Faraday Future, an electric car company, is on the road to help lay the infrastructure at the site of its planned large-scale manufacturing facility at Apex Industrial Park in North Las Vegas.
That’s according to a letter recently sent to Steve Hill, director of the Governor’s Office of Economic Development, signed by Dag Reckhorn, vice president of global manufacturing at Faraday, and Dave Wisnieski, director of finance.
The letter said Faraday will acquire a surety bond of up to $75 million and will deposit another $13 million into escrow to assist with financing infrastructure projects at the site, including engineering and preliminary construction of water, wastewater and rail facilities.
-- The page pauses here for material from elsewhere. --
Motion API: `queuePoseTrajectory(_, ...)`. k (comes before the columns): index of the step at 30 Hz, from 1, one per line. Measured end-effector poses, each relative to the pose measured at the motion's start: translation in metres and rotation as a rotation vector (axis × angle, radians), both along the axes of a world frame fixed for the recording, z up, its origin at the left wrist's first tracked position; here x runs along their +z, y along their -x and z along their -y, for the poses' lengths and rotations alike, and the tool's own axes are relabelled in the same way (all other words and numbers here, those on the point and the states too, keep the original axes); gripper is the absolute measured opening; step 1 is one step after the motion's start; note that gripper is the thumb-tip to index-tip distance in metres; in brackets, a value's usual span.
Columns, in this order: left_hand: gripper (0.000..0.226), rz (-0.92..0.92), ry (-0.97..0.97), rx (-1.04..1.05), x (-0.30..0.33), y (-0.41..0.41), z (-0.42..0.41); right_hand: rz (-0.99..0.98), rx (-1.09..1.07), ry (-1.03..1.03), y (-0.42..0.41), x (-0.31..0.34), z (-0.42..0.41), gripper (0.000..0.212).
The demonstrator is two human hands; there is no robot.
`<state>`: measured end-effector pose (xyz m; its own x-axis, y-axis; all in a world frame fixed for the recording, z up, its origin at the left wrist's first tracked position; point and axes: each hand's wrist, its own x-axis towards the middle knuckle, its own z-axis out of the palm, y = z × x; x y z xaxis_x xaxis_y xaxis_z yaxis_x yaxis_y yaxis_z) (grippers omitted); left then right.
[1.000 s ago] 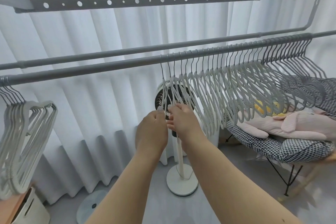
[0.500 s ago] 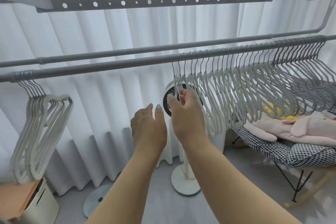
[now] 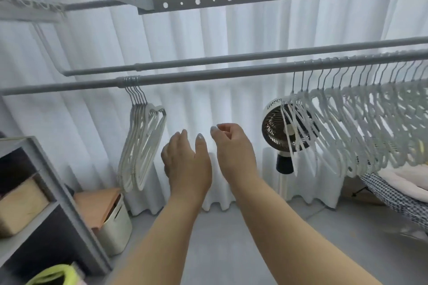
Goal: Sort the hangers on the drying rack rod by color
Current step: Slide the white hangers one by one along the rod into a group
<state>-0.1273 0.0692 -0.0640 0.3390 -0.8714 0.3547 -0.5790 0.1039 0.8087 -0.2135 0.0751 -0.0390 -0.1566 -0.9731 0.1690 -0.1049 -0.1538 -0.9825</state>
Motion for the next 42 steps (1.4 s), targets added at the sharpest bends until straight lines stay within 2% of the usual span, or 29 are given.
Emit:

On top of the bond and money headed into escrow for construction projects to help with infrastructure projects, Faraday also will help fund its share of bringing in utilities to the site with $3 million heading into escrow in mid-March and another $10 million being deposited by mid-May.
The action follows state Treasurer Dan Schwartz expressing concerns near the end of February over the ability of Jia Yueting, billionaire owner of Leshi Internet Information &Technology or LeTV, to fund the $1 billion project.
The bonds were also required under a nearly $216 million tax incentive package approved by the legislature during a special session in December and is set to be returned to the electric car maker when at least 1.6 million of the planned 3 million-square-foot facility is completed and Faraday Future has generated revenue from selling cars.
In the long term, Faraday, in order to qualify for the tax abatements, must invest $1 billion over 10 years and meet other criteria including hiring and wage minimums.
Under the tax abatement legislation, Nevada can take up to $175 million in obligation bonds backed by the state, where half would be covered by Apex property owners through a special improvement district. The other half would come through a tax increment area, with the idea that increased property values, through the increase in infrastructure at Apex and consequentially the increase in tax assessments on the property, would go toward paying the bonds back.
State cuts rates
for workers comp
Nevada’s workers compensation insurance rates headed in a positive direction for business owners in early March with a decrease in assigned-risk rates and a reduction in loss-cost rates — the state’s largest since 2010.
Acting Insurance Commissioner Amy Parks approved the filing set forth by the National Council on Compensation Insurance that called for an average decrease of 5.5 percent in Nevada workers’ compensation voluntary insurance loss costs.
Parks also approved an average 4.2 percent decrease in Nevada workers’ compensation insurance assigned-risk rates. This market also saw a decrease in the assigned-risk expense constant, from $240 to $160. This rate reduction could benefit smaller risks in the assigned-risk market. And possibly create fertile ground for small business development, according to a release from the Nevada Division of Insurance.
All the new rates went into effect March 1. The last large decrease happened in 2010, falling an average of 7.6 percent for loss costs.
The reason behind the decrease today is being blamed on favorable changes in loss experience, along with favorable changes in loss development. This factor suggests that the amount of reported claims will not grow over time by the amount previously anticipated.
The assigned-risk market, a place for hard-to-insure employers with unique or unusual risks or historically high losses in their industry, implements reductions based on movement in the voluntary market as well as the assigned-risk market.
Residential appraiser adds commercial division
Metro-West Appraisal Co., the largest independent residential real estate appraisal company in the U.S. with offices in Las Vegas, has expanded its service offerings to the commercial market.
“Expanding our focus into the commercial real estate appraisal sphere is the next step in what has been a tremendous period of growth and evolution for Metro-West Appraisal,” said Brandon Boudreau, chief operating officer of Metro-West Appraisal.
Metro-West’s new commercial real estate valuation services will encompass several parts of the sector including industrial, office, multifamily, retail and other markets.
The nearly 30-year-old company will offer several services, including fully compliant reports from licensed appraisers, valuations services and hybrid products for commercial property valuation. Metro-West also offers several specialty services including portfolio valuation, due diligence, property tax appeals and assessment review and a business and partnership valuation and advisory service that includes partial interests.
Metro-West serves 80 metros across 34 states and employs more than 200 staff appraisers.